Еремей вместо ответа отрицательно качал головой, а когда друг не явился в казарму и утром, он отер пальцами красные глаза, сбил с них слезы:
— Вот и все. Никогда мы больше не увидим Африкана Бембеева.
Дутов в эти дни плодотворно занимался литературным творчеством — это было единственное, что приносило ему удовлетворение, на полном бледном лице генерала появлялась далекая улыбка, иногда он отставлял в сторону страницу с текстом и, медленно шевеля губами, читал.
Он писал обращения к красноармейцам и к большевикам, призывая их «вспомнить Бога, своих детей и великую мать Россию и бросить свой большевизм и иностранщину», обращался к мусульманам, православным, казахам, а также к крестьянам, которым всегда, во все войны доставалось больше всех…
Особенно долго и вдохновенно он работал над статьей «К чему стремится атаман Дутов?». «Свобода, равенство и братство — в лучшем понимании этих слов — вот к чему стремится атаман Дутов» — очень похожее в ту пору часто произносил великий пролетарский вождь Ленин. Этот заклятый враг Дутова с удовольствием подписался бы под таким утверждением.
Будущее выглядело мутным, ни одного ясного ориентира.

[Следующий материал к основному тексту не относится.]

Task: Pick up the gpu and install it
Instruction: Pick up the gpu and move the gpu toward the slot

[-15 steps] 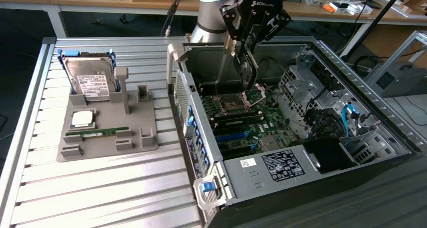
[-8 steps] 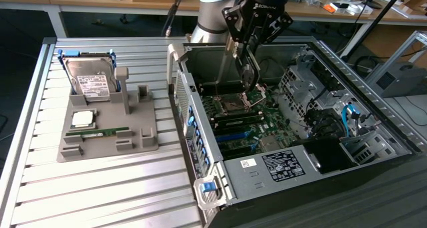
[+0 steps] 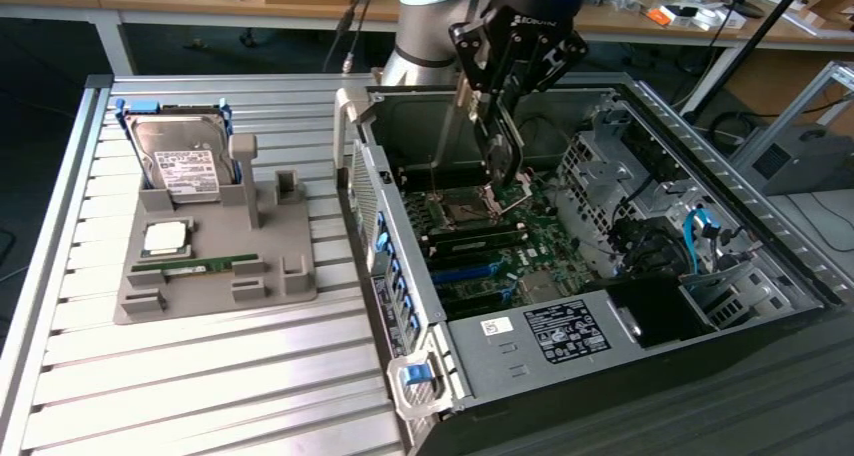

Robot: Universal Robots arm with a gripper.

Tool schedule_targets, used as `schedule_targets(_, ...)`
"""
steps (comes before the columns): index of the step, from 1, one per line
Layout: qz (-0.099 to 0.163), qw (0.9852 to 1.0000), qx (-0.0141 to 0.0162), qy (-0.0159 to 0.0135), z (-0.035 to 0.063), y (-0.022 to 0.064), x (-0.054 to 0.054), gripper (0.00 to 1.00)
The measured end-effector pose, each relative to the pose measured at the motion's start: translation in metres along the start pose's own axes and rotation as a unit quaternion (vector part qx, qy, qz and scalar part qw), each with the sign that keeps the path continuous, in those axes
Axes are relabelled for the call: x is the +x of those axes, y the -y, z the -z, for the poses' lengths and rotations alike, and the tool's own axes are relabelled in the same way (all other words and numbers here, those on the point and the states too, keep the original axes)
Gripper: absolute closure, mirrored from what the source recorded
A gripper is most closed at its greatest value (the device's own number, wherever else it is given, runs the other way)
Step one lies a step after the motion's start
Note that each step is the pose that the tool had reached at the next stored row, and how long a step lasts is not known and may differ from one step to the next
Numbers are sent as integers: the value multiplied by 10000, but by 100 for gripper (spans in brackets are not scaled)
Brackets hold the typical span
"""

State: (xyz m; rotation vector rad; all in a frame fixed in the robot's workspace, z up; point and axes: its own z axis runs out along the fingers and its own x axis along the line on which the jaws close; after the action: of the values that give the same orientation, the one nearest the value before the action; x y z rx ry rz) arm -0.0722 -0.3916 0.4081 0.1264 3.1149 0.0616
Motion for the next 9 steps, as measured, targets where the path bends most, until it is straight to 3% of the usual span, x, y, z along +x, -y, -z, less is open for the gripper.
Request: schedule_targets(9,0,10000,0,0,-54,38,-27,73)
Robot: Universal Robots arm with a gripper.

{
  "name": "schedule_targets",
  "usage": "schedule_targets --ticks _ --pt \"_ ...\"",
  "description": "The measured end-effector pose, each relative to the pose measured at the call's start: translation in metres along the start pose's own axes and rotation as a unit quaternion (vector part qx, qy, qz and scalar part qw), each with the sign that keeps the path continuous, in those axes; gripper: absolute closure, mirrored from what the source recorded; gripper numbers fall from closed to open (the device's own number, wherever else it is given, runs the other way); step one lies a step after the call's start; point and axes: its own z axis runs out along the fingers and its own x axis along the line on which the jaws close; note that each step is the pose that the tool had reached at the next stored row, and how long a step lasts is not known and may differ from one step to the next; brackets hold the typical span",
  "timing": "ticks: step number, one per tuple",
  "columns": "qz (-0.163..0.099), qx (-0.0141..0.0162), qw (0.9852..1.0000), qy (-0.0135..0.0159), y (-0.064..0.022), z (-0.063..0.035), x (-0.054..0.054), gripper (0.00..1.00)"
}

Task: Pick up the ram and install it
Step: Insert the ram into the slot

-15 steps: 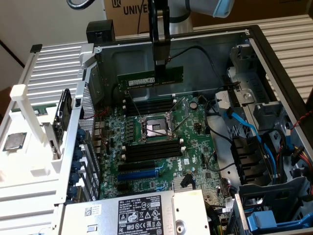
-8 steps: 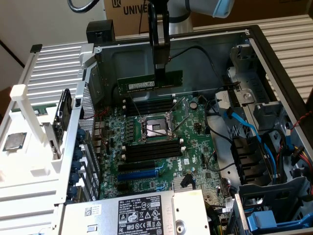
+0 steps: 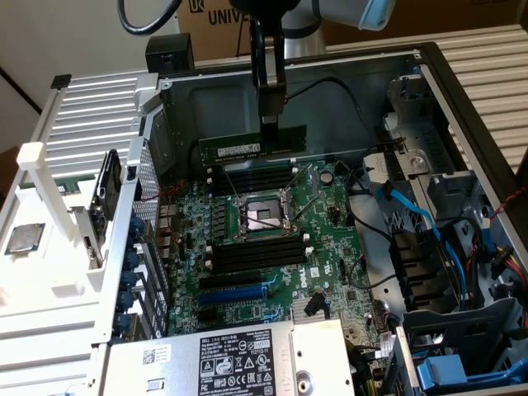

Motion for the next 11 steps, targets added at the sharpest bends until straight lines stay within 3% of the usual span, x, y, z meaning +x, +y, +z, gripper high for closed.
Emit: schedule_targets --ticks 7,11 --pt "0.0 -0.0014 1.0 -0.0028 -0.0002 0.0069 -0.0002 0.88" --pt "0.0 -0.0019 1.0 -0.0029 -0.0002 0.01 -0.0002 0.88"
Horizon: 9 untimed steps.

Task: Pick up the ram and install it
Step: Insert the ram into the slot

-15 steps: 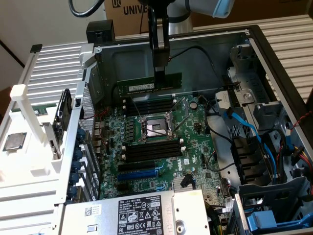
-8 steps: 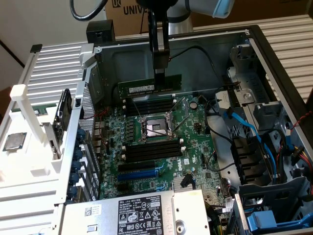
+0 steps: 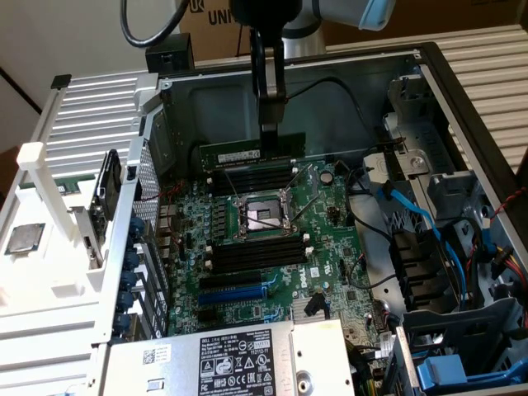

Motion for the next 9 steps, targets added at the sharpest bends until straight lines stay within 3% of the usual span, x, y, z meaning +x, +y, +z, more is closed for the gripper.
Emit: schedule_targets --ticks 5,9 --pt "0.0 0.0 1.0 -0.0002 0.0007 0.0089 0.0 0.88" --pt "0.0 0.0 1.0 -0.0024 0.0006 0.0164 -0.001 0.88"
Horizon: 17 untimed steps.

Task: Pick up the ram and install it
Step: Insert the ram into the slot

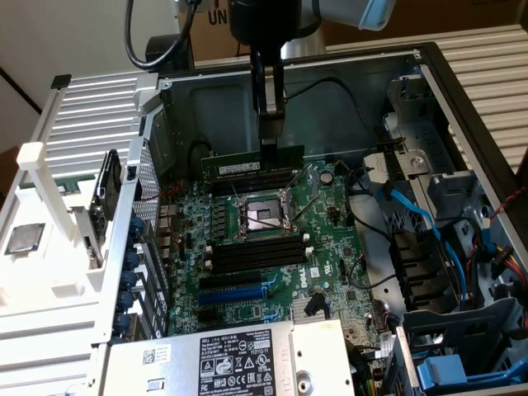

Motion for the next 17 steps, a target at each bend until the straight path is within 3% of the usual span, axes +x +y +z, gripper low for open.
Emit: schedule_targets --ticks 9,17 --pt "0.002 -0.0002 1.0 -0.0058 -0.0021 0.0163 0.0 0.88" --pt "0.004 -0.0015 1.0 -0.0066 -0.0046 0.025 0.009 0.88"
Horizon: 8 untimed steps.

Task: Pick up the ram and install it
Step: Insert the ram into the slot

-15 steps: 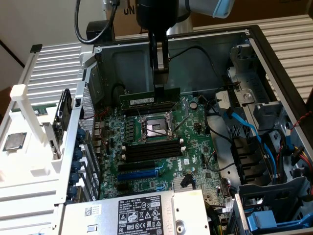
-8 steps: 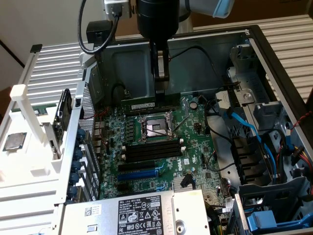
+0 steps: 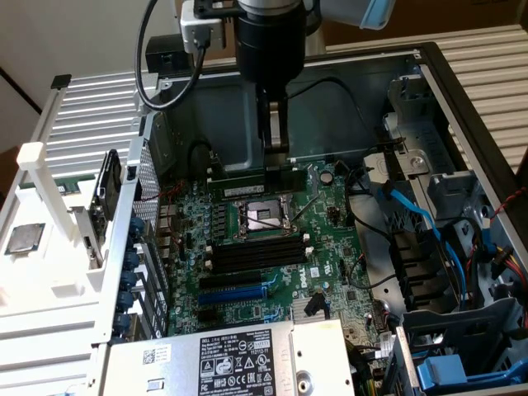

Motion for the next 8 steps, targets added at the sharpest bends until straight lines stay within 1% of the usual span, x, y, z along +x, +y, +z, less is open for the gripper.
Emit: schedule_targets --ticks 3,8 --pt "0.001 -0.0003 1.0 -0.0001 -0.0002 0.002 0.0056 0.88" --pt "0.002 -0.0005 1.0 0.0 -0.0003 0.006 0.0085 0.88"
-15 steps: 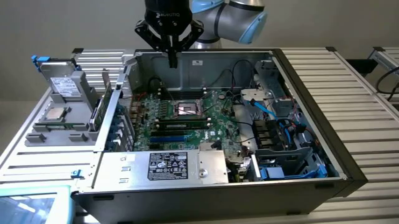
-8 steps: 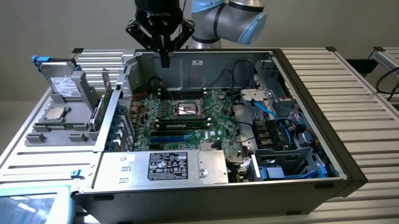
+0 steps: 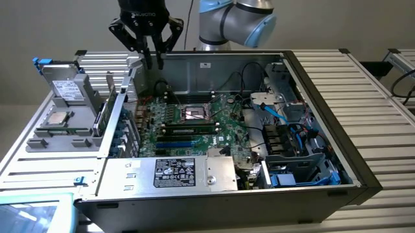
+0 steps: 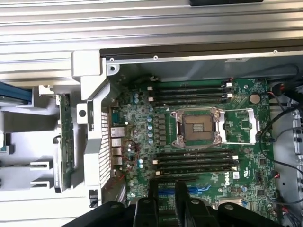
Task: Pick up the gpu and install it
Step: 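Reach for the gpu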
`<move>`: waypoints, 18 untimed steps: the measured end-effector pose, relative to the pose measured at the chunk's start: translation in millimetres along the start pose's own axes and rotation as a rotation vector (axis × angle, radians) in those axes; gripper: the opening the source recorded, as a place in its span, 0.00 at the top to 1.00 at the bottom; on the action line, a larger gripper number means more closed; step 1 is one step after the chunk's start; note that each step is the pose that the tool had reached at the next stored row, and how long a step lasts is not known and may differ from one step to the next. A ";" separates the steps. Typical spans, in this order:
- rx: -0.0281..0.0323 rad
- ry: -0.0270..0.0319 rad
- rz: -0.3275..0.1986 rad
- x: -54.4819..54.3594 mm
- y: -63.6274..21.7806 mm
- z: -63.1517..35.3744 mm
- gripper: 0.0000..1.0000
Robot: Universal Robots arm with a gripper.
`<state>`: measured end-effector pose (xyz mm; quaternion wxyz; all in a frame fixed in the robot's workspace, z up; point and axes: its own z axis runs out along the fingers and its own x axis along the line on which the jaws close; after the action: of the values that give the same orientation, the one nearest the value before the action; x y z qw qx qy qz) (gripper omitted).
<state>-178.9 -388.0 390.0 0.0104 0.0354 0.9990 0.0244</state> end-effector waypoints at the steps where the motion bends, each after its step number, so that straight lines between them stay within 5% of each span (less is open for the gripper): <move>1: 0.0001 0.0000 0.000 4.5 0.8 0.4 0.66; 18: 0.0002 0.0002 0.000 83.4 15.6 15.2 0.66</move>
<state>-260.6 -365.8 374.0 0.0103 0.0353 0.9990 0.0243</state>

Все «цидули», которые он так самозабвенно строчил, кроме него, не нужны больше, кажется, никому, даже жена просто любила видеть его работающим и просветленным — Дутов это понимал, но старался о таких поверхностных сторонах творческой жизни не думать.
Он готовил сразу несколько восстаний на территории, «временно занятой Советами», бомбил письмами верных людей в Джаркенте и Пишпеке, в Талгаре и Верном, очень хотел как можно быстрее выбраться на волю из этого готового умертвить всякого свободного человека места как можно дальше. Опостылело ему здесь все до слез, до крика…
Надежный курьер привез ему письмо от Чанышева, оно обрадовало атамана: Чанышев сообщал, что есть возможность произвести заготовку хлеба и фуража. Всякий запас будет очень кстати, когда атаман выступит против большевиков, — тогда каждый фунт хлеба попадет на особый учет, будет работать на победу. Дутов положил перед собой несколько листов бумаги — превосходное сахарное «верже» [69], тонко пахнущее духами Ольги Викторовны — и собственноручно написал ответ Чанышеву о своих достижениях:
— «Все находящиеся в Китае мною объединены. Имею связь с Врангелем…» — Дутов повторил вслух: — Да, имею связь с Врангелем…
«Началось восстание в Зайсане, наши дела идут отлично. Ожидаю на днях получение денег. Связь держите с Чимкентом, там есть полковник Янчис, он предупрежден… Продовольствие нужно: на первое время хлеб по расчету на тысячу человек, на три дня должен быть заготовлен в Боргузах или Джаркенте, и нужен клевер и овес. Мясо — тоже. Такой же запас в Чилике, на четыре тысячи человек, и фураж. Надо до двухсот лошадей. Даю слово никого не трогать и ничего не брать силой. Передайте мой поклон Вашим друзьям — они мои. Посылаю своего человека под Вашу защиту и этот ответ. Сообщите точное число войск на границе, как дела под Ташкентом и есть ли связь с Ергаш-Беем?»